Sr Williams tenía más razón de la que en ese momento era yo capaz de adjudicarle. Conocerle a él supuso que mi mundo, hasta entonces conocido, se tambalease por mareas de viento fresco allegados de la capital, pero no todo el mundo recibió aquellas bellas ideas con los brazos tan abiertos como yo, pues mis conciudadanos eran escépticos a las ideas liberales, a las personas con autodominio de sí mismas y aún peor, a aquellos que intoxicaban su cuerpo tanto con ideas como con brebajes alcohólicos o hierbas de tabaco. Las tres monjas que teníamos en el pueblo evitaban pasar al lado de aquél hombre y los dos sacerdotes se santiguaban a su paso. Algunos les era como cruzarse con el mismo demonio, pero otros tantos se veían beneficiados de su presencia, pues en la casa de comidas dejaba muy buenas propinas y al carpintero y al herrero siempre les traía trabajo en las épocas de vacas flacas. No hay fe más grande que la que inspira el propio poder del dinero. Solo se necesitan dos cosas para ser recibido con una sonrisa, el dinero y el miedo. Y este hombre influía ambas cosas.
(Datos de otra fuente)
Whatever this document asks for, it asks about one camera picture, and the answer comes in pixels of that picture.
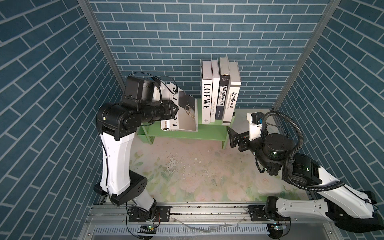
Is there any white Loewe Foundation Craft Prize book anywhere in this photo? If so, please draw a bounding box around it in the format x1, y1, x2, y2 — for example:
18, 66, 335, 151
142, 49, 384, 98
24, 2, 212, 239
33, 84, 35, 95
202, 61, 213, 125

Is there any aluminium mounting rail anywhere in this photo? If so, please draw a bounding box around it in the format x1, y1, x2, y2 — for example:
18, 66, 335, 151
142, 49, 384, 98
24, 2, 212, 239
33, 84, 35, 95
85, 202, 334, 226

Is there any green two-tier shelf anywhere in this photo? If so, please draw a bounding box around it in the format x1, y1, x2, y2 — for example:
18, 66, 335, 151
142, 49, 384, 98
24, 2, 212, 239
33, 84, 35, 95
137, 99, 229, 149

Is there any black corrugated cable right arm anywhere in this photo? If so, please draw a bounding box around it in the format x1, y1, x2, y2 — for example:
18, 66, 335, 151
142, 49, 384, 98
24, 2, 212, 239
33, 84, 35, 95
260, 110, 346, 192

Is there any Chinese book with man portrait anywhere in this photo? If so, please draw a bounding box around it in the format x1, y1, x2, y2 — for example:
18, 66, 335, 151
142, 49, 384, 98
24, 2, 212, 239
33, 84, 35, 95
215, 57, 231, 120

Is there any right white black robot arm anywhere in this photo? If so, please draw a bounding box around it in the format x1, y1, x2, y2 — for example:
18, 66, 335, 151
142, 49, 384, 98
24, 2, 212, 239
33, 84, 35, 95
227, 124, 384, 233

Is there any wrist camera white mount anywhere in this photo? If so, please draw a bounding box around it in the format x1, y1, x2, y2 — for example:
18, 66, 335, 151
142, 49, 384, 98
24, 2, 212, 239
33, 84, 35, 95
152, 80, 163, 103
247, 112, 265, 141

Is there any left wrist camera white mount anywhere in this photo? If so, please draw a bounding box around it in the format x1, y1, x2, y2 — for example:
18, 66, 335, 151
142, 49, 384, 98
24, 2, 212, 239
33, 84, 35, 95
152, 80, 163, 103

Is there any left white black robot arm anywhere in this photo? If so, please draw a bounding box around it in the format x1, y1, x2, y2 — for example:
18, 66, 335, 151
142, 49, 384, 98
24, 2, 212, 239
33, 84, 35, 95
94, 76, 179, 222

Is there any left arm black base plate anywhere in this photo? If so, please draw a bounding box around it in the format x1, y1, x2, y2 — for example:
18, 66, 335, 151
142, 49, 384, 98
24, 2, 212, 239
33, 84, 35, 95
127, 206, 171, 223

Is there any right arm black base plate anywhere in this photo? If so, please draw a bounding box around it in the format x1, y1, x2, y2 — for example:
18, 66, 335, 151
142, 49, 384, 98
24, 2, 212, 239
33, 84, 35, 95
247, 205, 268, 222

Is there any white book with barcode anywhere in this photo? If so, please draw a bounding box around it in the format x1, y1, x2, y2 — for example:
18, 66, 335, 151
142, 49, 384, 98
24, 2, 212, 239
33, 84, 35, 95
161, 83, 198, 132

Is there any white La Dame aux camelias book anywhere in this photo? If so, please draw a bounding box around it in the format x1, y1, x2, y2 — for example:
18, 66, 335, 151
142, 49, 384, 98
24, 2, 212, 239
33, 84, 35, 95
211, 60, 220, 123

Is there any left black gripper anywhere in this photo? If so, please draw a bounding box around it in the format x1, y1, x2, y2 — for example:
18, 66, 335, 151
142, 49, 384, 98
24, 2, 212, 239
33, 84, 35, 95
137, 98, 180, 125

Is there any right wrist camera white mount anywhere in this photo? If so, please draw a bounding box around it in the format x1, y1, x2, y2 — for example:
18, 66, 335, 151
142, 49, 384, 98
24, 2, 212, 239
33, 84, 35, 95
247, 112, 265, 141

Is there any large white black-spine book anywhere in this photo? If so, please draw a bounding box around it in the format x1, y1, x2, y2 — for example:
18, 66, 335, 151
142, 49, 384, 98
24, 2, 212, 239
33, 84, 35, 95
223, 62, 242, 126

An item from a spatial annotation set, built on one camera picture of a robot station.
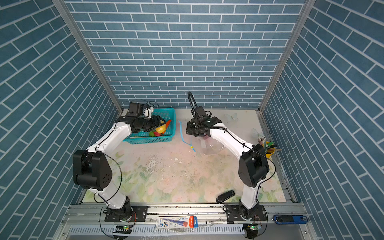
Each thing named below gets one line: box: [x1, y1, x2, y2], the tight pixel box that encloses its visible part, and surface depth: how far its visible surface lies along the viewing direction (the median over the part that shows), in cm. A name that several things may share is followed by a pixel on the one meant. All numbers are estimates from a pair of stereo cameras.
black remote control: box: [216, 189, 236, 204], surface depth 79 cm
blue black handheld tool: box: [273, 214, 309, 225], surface depth 71 cm
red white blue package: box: [155, 215, 199, 229], surface depth 72 cm
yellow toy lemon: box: [156, 123, 167, 134], surface depth 86 cm
En una ocasión habló con el maestro del pueblo para que de aquí a unos años asistiese de forma regular a casa de su hija y le diese clases particulares en vez de que la niña se trasladase al pueblo para recibir una educación, pero en palabras de Sr Williams, “aquél maestrillo de tres al cuarto apenas si sabe distinguir entre el latín macarrónico que repiten los curas como loros de los versos de Julio cesar. Yo mismo instruiré a mi hija”.
—¿Seréis capaz de tal tarea? —Le pregunté.
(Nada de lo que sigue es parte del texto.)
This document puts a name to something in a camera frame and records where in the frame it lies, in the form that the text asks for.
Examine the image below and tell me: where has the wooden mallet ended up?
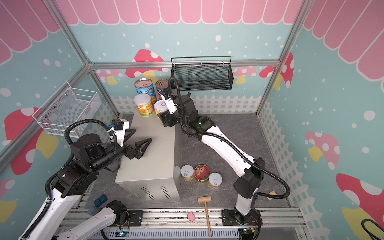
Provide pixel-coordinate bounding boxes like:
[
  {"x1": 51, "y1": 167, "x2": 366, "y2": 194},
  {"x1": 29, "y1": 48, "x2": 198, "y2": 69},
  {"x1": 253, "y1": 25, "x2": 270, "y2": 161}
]
[{"x1": 198, "y1": 196, "x2": 213, "y2": 238}]

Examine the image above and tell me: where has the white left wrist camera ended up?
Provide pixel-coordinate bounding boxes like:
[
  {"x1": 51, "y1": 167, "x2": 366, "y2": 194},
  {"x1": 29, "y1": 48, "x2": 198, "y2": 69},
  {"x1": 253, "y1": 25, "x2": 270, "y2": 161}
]
[{"x1": 109, "y1": 119, "x2": 130, "y2": 147}]

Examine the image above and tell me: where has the small wooden block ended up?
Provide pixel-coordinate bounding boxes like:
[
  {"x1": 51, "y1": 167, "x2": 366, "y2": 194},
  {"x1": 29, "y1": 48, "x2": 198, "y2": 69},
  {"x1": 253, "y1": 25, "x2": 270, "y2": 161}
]
[{"x1": 267, "y1": 191, "x2": 277, "y2": 201}]

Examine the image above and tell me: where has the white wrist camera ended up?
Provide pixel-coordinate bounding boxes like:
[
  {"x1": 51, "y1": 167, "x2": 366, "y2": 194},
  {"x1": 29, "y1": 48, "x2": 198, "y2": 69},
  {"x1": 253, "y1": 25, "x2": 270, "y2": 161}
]
[
  {"x1": 161, "y1": 94, "x2": 178, "y2": 115},
  {"x1": 109, "y1": 119, "x2": 130, "y2": 147}
]

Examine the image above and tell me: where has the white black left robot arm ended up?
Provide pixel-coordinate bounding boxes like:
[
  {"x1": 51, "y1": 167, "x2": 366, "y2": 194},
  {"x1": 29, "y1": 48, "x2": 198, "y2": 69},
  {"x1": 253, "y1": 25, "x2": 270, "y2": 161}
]
[{"x1": 20, "y1": 119, "x2": 152, "y2": 240}]

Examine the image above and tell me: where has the white wire mesh basket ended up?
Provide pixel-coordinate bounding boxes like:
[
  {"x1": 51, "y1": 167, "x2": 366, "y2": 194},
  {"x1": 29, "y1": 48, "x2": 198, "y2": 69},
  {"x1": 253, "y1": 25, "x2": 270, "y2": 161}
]
[{"x1": 32, "y1": 82, "x2": 102, "y2": 136}]

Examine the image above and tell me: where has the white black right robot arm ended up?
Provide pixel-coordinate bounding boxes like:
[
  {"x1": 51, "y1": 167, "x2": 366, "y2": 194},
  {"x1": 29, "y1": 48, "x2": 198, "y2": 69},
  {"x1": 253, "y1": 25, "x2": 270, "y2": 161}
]
[{"x1": 160, "y1": 77, "x2": 291, "y2": 225}]

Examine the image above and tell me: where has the pink eraser blob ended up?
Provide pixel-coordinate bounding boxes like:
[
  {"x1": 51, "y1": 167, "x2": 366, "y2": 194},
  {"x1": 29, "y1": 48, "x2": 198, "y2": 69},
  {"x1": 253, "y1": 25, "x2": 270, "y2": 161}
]
[{"x1": 187, "y1": 212, "x2": 196, "y2": 223}]

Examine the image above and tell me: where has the grey metal cabinet counter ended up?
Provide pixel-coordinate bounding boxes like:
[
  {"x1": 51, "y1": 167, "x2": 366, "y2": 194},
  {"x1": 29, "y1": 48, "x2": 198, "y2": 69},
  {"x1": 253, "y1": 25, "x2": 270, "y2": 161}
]
[{"x1": 115, "y1": 113, "x2": 182, "y2": 204}]

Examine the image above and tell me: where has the black wire mesh basket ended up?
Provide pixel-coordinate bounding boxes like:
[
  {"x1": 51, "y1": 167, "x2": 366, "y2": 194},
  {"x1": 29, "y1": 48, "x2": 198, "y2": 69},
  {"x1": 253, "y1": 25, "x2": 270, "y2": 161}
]
[{"x1": 171, "y1": 56, "x2": 234, "y2": 91}]

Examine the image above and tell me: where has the dark chopped tomatoes can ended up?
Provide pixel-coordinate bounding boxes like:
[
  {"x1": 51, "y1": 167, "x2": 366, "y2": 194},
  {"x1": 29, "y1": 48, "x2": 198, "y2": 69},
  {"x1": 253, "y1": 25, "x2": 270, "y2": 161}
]
[{"x1": 156, "y1": 79, "x2": 169, "y2": 100}]

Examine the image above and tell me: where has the green yellow white lid can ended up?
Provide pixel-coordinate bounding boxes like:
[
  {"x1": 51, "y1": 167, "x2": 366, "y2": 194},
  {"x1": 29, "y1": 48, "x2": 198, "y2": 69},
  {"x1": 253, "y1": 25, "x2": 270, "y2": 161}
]
[{"x1": 134, "y1": 94, "x2": 154, "y2": 117}]

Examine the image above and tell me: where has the white lid small can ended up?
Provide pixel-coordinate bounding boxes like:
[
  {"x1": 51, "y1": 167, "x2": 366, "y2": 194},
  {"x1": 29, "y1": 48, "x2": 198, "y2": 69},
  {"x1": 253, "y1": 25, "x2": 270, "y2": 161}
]
[{"x1": 154, "y1": 100, "x2": 168, "y2": 119}]

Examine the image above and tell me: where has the yellow can silver lid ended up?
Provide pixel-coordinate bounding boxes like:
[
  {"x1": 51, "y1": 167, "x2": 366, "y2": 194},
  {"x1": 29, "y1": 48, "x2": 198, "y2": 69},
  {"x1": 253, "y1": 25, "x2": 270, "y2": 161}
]
[{"x1": 209, "y1": 173, "x2": 223, "y2": 189}]

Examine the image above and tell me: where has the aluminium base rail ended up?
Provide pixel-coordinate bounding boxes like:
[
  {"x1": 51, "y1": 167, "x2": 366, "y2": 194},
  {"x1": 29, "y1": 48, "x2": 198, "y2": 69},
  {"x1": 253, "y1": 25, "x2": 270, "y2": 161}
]
[{"x1": 59, "y1": 206, "x2": 307, "y2": 240}]

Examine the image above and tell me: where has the teal small block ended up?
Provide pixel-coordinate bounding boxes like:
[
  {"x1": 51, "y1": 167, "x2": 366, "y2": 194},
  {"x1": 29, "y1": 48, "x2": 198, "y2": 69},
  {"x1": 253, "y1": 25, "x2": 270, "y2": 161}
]
[{"x1": 94, "y1": 194, "x2": 108, "y2": 208}]

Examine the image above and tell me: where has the red lid flat tin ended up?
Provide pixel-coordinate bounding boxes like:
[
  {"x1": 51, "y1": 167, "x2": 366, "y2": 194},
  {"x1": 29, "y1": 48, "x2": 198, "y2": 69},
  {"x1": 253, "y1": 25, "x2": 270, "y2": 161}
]
[{"x1": 194, "y1": 165, "x2": 211, "y2": 183}]

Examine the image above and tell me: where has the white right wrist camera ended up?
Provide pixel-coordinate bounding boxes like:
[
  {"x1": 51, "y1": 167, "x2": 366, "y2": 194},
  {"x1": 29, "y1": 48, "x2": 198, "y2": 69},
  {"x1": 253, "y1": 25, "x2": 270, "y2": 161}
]
[{"x1": 161, "y1": 94, "x2": 178, "y2": 115}]

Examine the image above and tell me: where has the blue chicken noodle soup can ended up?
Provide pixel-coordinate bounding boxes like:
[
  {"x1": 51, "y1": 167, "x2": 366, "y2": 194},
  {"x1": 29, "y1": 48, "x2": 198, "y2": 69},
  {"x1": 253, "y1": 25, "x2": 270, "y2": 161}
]
[{"x1": 135, "y1": 78, "x2": 157, "y2": 104}]
—¡Cómo! Y tanto. Entre mi mujer y yo la instruiremos. Ella le enseñará el arte de la música y la danza y yo el de los idiomas y la historia. La cocina la aprenderá con el tiempo y la práctica, y las matemáticas y la escritura se la enseñaremos entre los dos. Mi mujer tiene una caligrafía hermosa.
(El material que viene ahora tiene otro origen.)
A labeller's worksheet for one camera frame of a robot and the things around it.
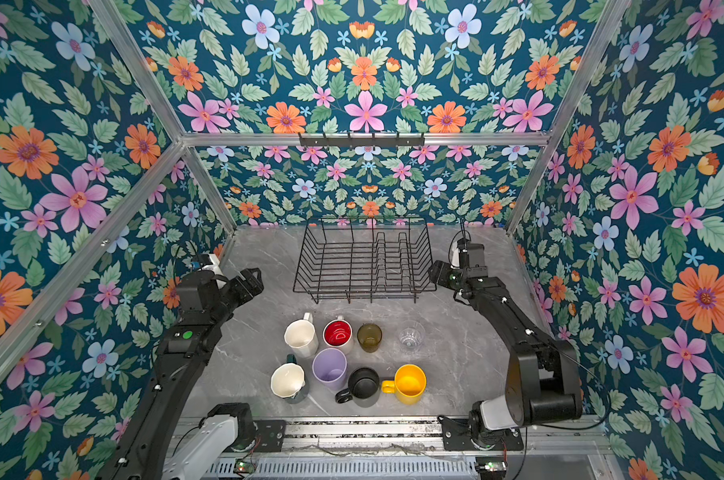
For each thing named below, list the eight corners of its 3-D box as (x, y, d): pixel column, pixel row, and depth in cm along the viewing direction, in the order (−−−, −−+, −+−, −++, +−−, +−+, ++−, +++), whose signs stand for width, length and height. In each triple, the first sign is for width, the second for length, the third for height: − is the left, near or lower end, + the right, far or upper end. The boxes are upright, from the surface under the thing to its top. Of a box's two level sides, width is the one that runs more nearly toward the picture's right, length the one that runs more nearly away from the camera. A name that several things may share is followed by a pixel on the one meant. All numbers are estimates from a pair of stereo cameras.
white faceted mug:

—¿Sabe escribir vuestra mujer? —Le pregunté asombrado mientras él me miraba de la misma manera. Ambos estábamos admirados con el otro, y ojalá no hubiese sido mi sorpresa excusa para su risa.
—Claro que sabe… ¿Cómo si no ha llegado a ser mi esposa? Es la mujer más inteligente de este planeta. —Miró en derredor cuando caminábamos en uno de nuestros paseos por los terrenos de su finca—. O al menos de este pueblo, pero tampoco se necesita demasiado para eso.
—Mis hermanas no saben escribir ni leer. —Me encogí de hombros.
—Es lógico. —Dijo como si fuese lo más normal y me regaló una mirada compasiva que me hirió el orgullo—. Vuestro Dios os quiere ignorantes e indefensos.